2 - 1 - 3 - La présentation de Jésus au Temple (Luc 2, 22-39)

Dans les deux récits précédents, la révélation du mystère de Jésus était exprimée par des anges. Par contre, dans le récit de la présentation, ce sont des prophètes inspirés (et non des prêtres) qui la font . On peut comparer le cantique de Zacharie (1, 69-79) et le cantique de Syméon. Zacharie, comme Syméon, annonce la mission de l'enfant. Les deux histoires, par contre présentent une antithèse frappante : Jean-Baptiste a été annoncé au temple, au milieu d'une liturgie, et il ne revient plus jamais dans ce Temple ; Jésus a été annoncé à Marie dans l'obscure Nazareth, et il apparaît ici au Temple où des prophètes (Syméon et Anne) l'accueillent, et où il reviendra.

Ici encore le récit montre l'enfant désarmé, inconscient, tout abandonné à la conduite de ses parents qui l'apportent, le présentent à son Père, le soumettent à la Loi, et reçoivent pour lui les oracles qui le concernent.

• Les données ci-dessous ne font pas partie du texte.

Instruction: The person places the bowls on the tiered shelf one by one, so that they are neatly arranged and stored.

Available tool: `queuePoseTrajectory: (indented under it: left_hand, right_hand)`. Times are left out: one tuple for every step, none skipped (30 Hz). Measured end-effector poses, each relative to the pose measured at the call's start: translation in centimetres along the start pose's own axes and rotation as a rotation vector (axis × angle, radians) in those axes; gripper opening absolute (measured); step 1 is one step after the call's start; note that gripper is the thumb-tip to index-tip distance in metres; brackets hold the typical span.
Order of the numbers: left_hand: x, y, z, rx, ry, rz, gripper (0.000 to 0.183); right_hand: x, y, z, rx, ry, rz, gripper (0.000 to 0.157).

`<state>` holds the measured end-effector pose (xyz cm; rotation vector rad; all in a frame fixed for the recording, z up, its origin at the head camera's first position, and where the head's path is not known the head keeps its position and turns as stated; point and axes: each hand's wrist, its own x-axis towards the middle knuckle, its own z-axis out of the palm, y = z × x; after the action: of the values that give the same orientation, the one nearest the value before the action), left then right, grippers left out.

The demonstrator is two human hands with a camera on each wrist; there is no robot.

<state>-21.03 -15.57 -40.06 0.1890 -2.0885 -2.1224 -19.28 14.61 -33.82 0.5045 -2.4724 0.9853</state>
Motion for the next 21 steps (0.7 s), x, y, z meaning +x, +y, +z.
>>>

C'est pourtant ce bébé que Syméon reconnaît comme "le Christ du Seigneur" et qu'il célèbre dans les termes d'Isaïe comme "le salut de Dieu", "la lumière pour la révélation aux nations", "la gloire d'Israël". C'est la première annonce de l'universalisme de la mission de Jésus.

A Marie qui seule assistera à l'accomplissement de sa prophétie, Syméon réserve l'annonce de la vision d'Israël devant Jésus (v. 34). Celui-ci sera un signe contesté. C'est dire que, si Jésus est sauveur pour tous, ce salut doit être accueilli librement et peut être refusé. Il n'apporte pas un salut tout fait, il appelle à un salut par la foi.

La prophétie parallèle de la prophétesse Anne lie l'enfant au rachat de Jérusalem. C'est là un des termes bibliques pour désigner le salut. Il convient bien à cette scène où les parents de Jésus ont obéi pour lui à la Loi du "rachat" des premiers-nés. Luc ne fait pas le lien explicitement, puisqu'il ne parle pas de "rachat" dans les versets 22-24. Les oracles de cet épisode apportent des traits nouveaux à la figure de Jésus. Ils disent son rôle vis-à-vis d'Israël et des païens. Ils insistent sur la division du peuple de Dieu devant lui. Ils laissent entrevoir qu'on peut le refuser : sa mission peut rencontrer l'échec.